◆ Information supplied
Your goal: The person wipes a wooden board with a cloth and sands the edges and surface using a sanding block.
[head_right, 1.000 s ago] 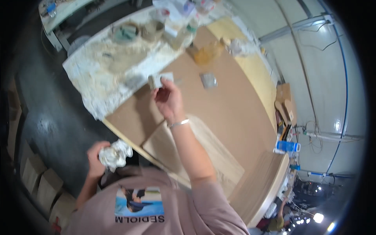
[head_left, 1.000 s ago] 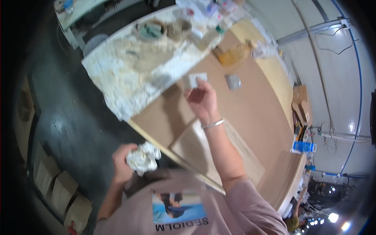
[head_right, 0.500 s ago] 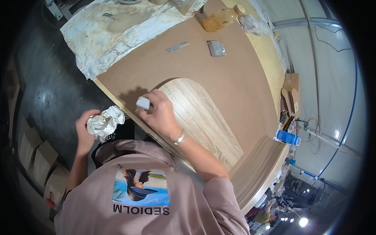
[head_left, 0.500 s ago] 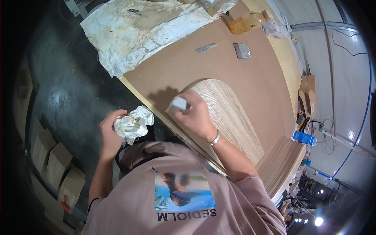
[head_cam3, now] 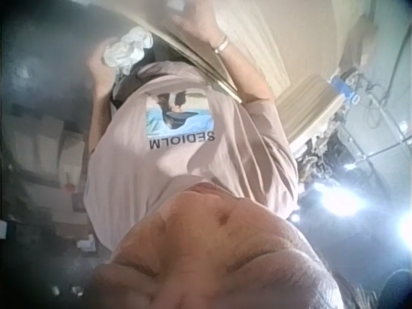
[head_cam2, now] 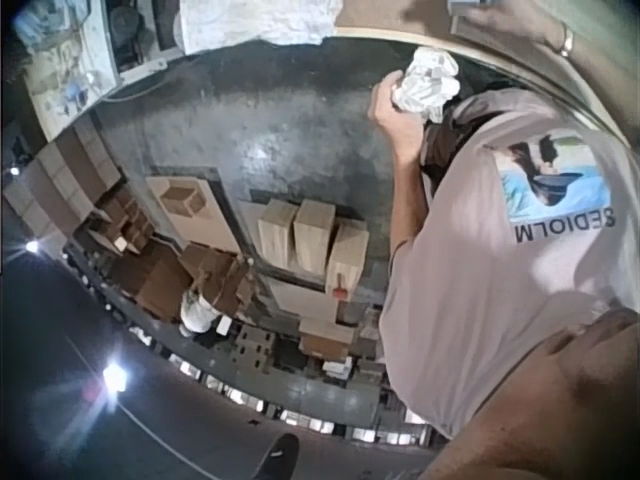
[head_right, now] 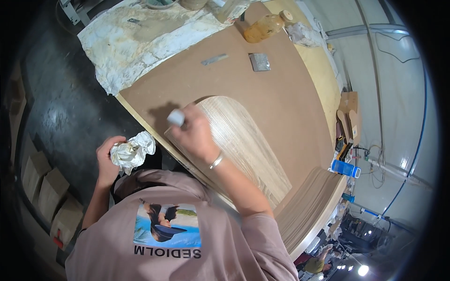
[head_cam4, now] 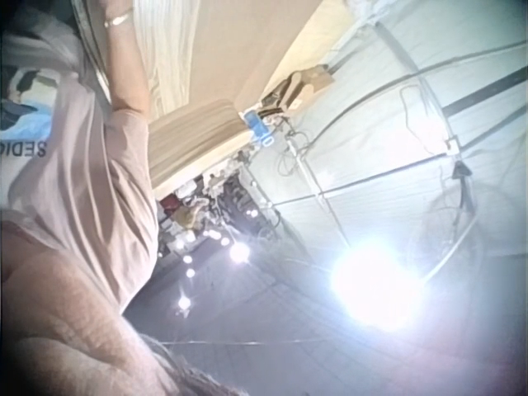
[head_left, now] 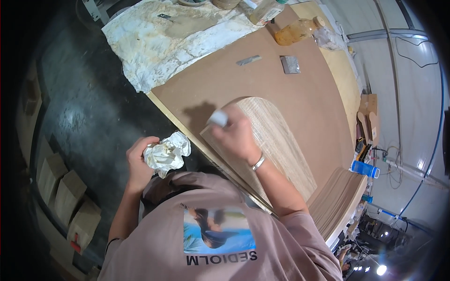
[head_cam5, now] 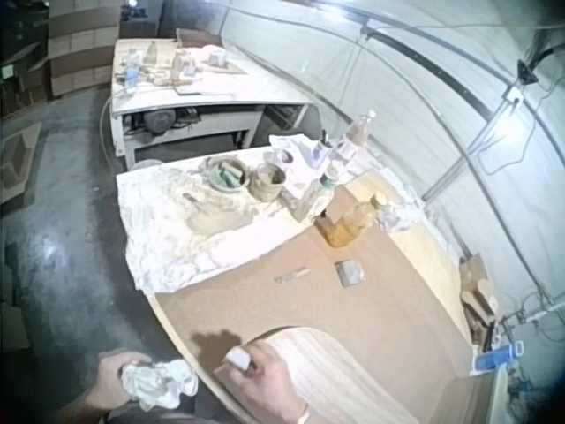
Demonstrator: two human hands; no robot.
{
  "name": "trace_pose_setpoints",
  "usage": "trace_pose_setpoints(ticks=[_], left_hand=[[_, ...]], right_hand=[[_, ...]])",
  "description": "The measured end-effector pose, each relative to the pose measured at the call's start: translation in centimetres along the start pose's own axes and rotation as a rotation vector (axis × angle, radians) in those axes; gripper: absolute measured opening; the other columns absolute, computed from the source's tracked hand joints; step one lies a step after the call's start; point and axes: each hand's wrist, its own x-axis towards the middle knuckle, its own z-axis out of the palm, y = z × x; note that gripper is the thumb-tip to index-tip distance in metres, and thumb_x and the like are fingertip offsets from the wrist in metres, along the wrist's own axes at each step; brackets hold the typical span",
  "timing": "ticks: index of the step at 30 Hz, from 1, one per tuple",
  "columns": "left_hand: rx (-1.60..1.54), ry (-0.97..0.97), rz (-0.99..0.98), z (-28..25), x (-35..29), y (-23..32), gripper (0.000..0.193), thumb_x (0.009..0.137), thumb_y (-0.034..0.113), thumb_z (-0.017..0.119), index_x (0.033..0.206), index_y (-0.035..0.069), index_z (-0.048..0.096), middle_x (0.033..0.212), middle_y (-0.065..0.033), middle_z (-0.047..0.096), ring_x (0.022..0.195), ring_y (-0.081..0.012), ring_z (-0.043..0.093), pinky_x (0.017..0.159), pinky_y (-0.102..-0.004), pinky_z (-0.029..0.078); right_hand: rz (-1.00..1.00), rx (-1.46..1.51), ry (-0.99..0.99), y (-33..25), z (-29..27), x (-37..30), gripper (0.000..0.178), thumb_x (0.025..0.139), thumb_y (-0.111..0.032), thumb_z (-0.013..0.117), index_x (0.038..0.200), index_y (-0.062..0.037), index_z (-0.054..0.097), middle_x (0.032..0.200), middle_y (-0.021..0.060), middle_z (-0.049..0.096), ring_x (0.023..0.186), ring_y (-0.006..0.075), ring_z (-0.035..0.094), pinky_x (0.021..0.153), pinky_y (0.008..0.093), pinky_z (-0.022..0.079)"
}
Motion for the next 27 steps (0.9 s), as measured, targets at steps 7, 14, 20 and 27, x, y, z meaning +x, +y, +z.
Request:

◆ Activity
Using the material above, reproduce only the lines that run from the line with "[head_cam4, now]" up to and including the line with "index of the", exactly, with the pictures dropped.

◆ Solution for this exercise
[head_cam4, now] 
[head_left, now] 
[head_cam5, now] 
Demonstrator: two human hands; no robot.
{
  "name": "trace_pose_setpoints",
  "usage": "trace_pose_setpoints(ticks=[_], left_hand=[[_, ...]], right_hand=[[_, ...]])",
  "description": "The measured end-effector pose, each relative to the pose measured at the call's start: translation in centimetres along the start pose's own axes and rotation as a rotation vector (axis × angle, radians) in those axes; gripper: absolute measured opening; the other columns absolute, computed from the source's tracked hand joints; step one lies a step after the call's start; point and axes: each hand's wrist, its own x-axis towards the middle knuckle, its own z-axis out of the palm, y = z × x; note that gripper is the thumb-tip to index-tip distance in metres, and thumb_x and the like are fingertip offsets from the wrist in metres, along the wrist's own axes at each step; brackets hold the typical span",
  "timing": "ticks: index of the step at 30 Hz, from 1, one per tuple",

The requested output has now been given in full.